Check out this post on the best cheap mechanical keyboards in 2017

When you press a key on a standard keyboard, here’s what happens: the key pushes a rubber dome, that then “squished” down to make contact with the plastic circuit board. These are called rubber-dome keyboards. On most laptop keyboards and slim-profile desktop keyboards, they use tiny interlocking plastic tabs that bend when pressed, these are called scissor-switch keyboards. Most keyboards, as you can see, don’t use an actual reliable switch, but instead use these intermediary systems can fail over time, feel “mushy,” and provide inconsistent tactile feedback to the typist. There are a variety of switches that can be found in high-quality mechanical keyboards. They fall into three major categories, Cherry MX, ALPS, and buckling spring.

The Cherry MX style of a switch, which is produced by the Cherry Corporation from Germany, uses different-colored key-stems to denote different key-switch characteristics. Cherry MX Blues which provide a tactile feel and audible click when pressed, Browns provide the tactile feel but have a softer sound for quieter use, and the Blacks lack a tactile feel and use a linear-action for when quick key-presses are crucial.

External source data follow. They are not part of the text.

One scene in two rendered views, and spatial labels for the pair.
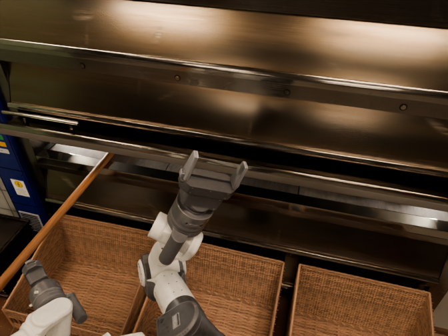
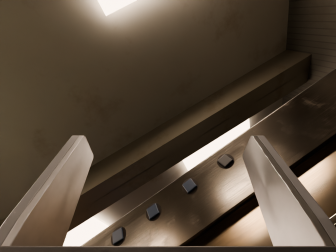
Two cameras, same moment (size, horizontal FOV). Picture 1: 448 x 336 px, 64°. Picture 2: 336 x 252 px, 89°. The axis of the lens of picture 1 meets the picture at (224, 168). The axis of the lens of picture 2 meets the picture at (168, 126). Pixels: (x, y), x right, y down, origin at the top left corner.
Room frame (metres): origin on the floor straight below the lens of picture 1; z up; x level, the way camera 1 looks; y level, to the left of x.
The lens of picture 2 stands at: (0.49, 0.02, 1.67)
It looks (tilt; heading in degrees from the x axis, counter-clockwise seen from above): 51 degrees up; 343
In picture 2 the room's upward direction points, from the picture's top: 37 degrees counter-clockwise
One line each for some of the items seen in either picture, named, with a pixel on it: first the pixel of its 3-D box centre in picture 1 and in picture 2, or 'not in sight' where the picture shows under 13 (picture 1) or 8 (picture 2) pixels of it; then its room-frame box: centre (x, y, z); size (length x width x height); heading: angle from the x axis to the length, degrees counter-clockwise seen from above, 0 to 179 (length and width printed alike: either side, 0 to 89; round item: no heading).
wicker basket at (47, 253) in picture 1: (89, 279); not in sight; (0.98, 0.62, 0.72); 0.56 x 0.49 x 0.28; 78
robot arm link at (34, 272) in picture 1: (41, 287); not in sight; (0.63, 0.55, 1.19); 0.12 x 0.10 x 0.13; 42
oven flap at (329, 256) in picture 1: (225, 217); not in sight; (1.11, -0.01, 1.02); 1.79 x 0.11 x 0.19; 77
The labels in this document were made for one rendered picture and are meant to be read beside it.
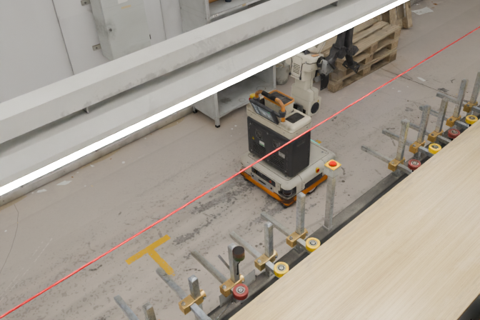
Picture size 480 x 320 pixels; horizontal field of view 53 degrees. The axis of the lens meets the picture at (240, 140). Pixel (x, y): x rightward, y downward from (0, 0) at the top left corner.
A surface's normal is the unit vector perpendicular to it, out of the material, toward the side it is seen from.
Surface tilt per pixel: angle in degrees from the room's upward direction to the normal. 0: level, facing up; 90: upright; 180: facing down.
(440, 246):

The ALPS switch is made by the Alps Electric Company from Japan. There are many variations of the ALPS key-switch, the most common of which has two types: Complicated and Simplified. The Complicated ALPS comes in varieties similar to that of the Cherry MX, one with a tactile feel and audible click, one with a tactile feel but a softer sound, and lastly one with a linear-action that doesn’t have the tactile feel of its peers. The Simplified ALPS has four types, Type I, II, III, and IV. The most common modern mechanical keyboards use a further variation on the Simplified Type I. One can find a White version that has the tactile feel and audible click, and a Black version which has a tactile feel, but a softer sound.

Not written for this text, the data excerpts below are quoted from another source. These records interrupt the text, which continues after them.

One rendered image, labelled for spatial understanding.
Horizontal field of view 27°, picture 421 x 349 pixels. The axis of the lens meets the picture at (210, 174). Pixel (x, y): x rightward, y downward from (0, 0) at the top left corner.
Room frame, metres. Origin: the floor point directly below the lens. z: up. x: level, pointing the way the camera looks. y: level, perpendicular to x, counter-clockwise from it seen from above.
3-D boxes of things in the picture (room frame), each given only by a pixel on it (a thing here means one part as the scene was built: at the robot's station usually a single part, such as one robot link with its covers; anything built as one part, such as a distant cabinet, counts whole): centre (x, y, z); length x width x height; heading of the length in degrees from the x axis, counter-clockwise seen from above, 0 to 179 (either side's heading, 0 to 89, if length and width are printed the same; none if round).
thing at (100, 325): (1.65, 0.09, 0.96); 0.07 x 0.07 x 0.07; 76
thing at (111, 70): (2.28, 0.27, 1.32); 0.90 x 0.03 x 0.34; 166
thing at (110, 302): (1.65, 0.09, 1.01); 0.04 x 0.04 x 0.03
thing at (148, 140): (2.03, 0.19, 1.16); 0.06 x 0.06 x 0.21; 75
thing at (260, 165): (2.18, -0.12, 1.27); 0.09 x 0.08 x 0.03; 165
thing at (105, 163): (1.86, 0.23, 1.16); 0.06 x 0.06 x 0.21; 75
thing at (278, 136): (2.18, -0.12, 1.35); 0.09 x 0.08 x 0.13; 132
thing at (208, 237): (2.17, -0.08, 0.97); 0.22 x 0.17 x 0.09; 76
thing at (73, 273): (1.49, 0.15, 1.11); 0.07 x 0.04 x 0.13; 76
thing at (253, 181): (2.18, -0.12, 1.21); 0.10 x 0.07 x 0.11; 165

The last type of switch, buckling spring, is a throw-back to the infamous IBM Model M that made it famous. As the name suggests, the switch works when the key puts pressure on a spring that is under pressure underneath, until finally the spring buckles under pressure, allowing the key to being pressed. Then upon release, the spring regains its original form. While this type of key-switch is no longer commonly found in modern keyboards, it’s important to understand where all this started.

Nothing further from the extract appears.